- Genre: Action drama
- Created by: Cedric Nicolas-Troyan; Jean-Yves Arnaud; Yoann Legave;
- Screenplay by: Quoc Dang Tran
- Starring: Lina El Arabi; Marina Foïs; Mathieu Kassovitz;
- Country of origin: France
- Original language: French
- No. of seasons: 2
- No. of episodes: 14

Production
- Producers: Raphaël Rocher; Eric Laroche;
- Running time: 45 minutes
- Production companies: Daïmôn Films; Empreinte Digitale;

Original release
- Network: Netflix
- Release: 1 March 2024 – present

= Furies (TV series) =

French action drama television series

Furies is a French action drama television series, produced and streamed by Netflix, created by Cedric Nicolas-Troyan, Jean-Yves Arnaud, and Yoann Legave, and starring Lina El Arabi, Marina Foïs, and Mathieu Kassovitz. It premiered on 1 March 2024.

==Synopsis==
Furies follows Lyna, a student "yearning for the simplicity of a normal life" with her boyfriend Elie, a police officer. Her parents are criminals, however, and when they are gunned down in a mob-related attack, Lyna goes to jail for refusing to tell the police who killed them. Upon release, she starts a search for the killers, which leads her to Selma, a.k.a. the Fury, who wants to recruit Lyna to follow in her footsteps.

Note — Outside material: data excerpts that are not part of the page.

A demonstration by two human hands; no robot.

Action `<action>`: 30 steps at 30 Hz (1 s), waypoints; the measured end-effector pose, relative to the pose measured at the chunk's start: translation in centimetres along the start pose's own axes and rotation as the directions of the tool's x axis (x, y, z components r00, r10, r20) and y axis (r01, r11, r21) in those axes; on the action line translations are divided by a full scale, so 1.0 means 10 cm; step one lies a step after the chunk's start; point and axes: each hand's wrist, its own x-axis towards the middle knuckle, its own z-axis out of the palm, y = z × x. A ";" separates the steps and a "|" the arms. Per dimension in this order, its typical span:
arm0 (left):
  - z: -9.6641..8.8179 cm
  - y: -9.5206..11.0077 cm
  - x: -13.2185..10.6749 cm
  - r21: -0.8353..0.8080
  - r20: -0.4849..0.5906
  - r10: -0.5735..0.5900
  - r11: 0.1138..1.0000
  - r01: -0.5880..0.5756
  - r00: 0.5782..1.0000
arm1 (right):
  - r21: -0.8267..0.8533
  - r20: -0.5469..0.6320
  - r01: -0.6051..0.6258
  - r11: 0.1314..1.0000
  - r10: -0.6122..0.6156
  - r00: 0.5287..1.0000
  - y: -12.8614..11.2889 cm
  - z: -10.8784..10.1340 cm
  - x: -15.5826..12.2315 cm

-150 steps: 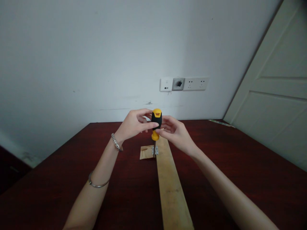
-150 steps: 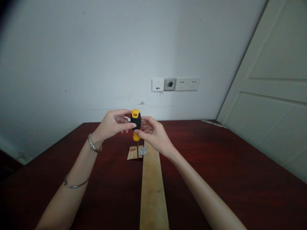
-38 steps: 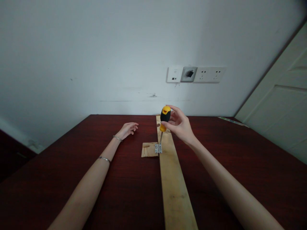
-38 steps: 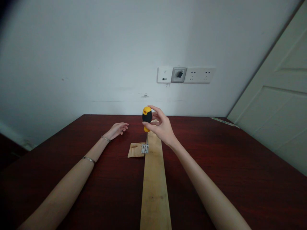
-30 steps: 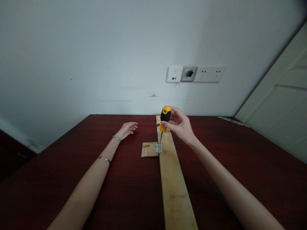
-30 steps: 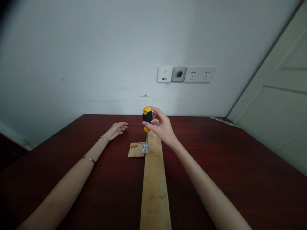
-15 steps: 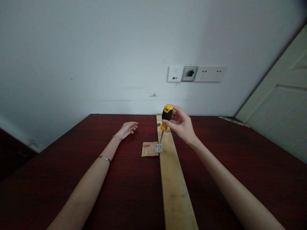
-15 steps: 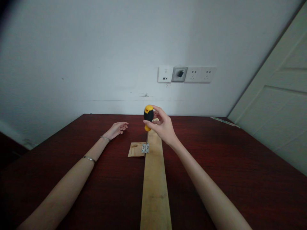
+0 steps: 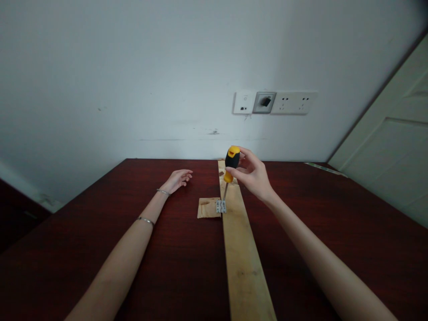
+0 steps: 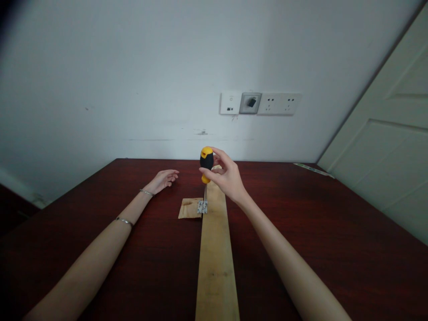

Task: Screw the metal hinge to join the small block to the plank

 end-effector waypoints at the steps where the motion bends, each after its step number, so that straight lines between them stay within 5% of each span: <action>1: 0.00 0.00 0.00 0.000 -0.001 0.000 1.000 0.000 1.000 | 0.003 0.001 0.000 1.000 0.000 1.000 0.00 0.00 0.00; 30: -0.07 -0.06 0.06 -0.001 0.025 0.010 1.000 -0.010 1.000 | -0.006 -0.019 0.011 1.000 -0.011 1.000 0.02 0.01 0.00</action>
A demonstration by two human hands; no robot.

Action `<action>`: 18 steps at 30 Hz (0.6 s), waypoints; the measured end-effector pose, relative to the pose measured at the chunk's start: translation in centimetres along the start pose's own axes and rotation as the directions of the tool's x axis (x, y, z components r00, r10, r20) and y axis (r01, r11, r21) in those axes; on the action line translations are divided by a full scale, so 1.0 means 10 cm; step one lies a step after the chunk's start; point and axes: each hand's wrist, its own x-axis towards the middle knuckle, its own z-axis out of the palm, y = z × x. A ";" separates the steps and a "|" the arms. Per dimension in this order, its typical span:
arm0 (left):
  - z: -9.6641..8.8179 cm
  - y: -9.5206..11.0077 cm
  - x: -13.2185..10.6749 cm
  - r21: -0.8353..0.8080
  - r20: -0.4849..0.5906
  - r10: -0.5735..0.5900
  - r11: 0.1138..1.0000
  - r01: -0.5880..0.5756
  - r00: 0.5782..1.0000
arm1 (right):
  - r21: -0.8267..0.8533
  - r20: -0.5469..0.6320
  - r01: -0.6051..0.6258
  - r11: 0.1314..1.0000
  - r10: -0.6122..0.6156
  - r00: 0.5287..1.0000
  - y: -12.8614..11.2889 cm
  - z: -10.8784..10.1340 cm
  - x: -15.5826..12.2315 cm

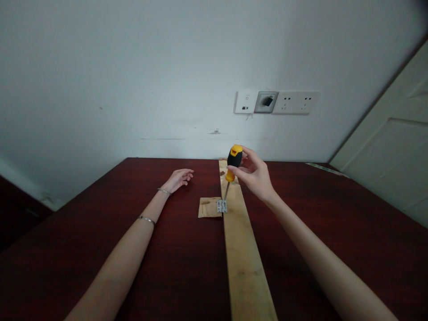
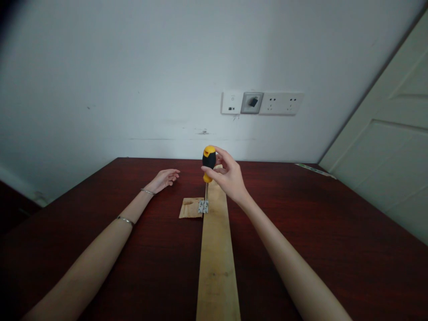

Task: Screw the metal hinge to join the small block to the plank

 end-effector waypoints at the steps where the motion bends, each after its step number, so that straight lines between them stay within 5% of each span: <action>1: 0.00 0.00 0.00 -0.002 0.001 0.000 1.000 0.000 1.000 | -0.002 -0.005 0.003 1.000 -0.003 1.000 0.00 0.00 0.00; 18: -0.02 -0.02 0.01 -0.017 0.010 -0.011 1.000 0.011 1.000 | -0.039 -0.014 0.010 0.999 -0.010 1.000 0.01 0.00 0.00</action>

It is the job of the Fury to keep the peace among Paris's six major crime families.

==Cast and characters==
- Lina El Arabi as Lyna Guerrab
- Marina Foïs as Selma, the Fury
- Mathieu Kassovitz as Driss
- Steve Tientcheu as Simon
- Quentin Faure as Nico
- Jérémy Nadeau as Elie
- Sandor Funtek as Orso
- Anne Azoulay as Mama
- Eye Haïdara as Keïta
- Fatima Adoum as Amythis Guerrab

==Reception==
The series has elicited comparisons to the work of Luc Besson.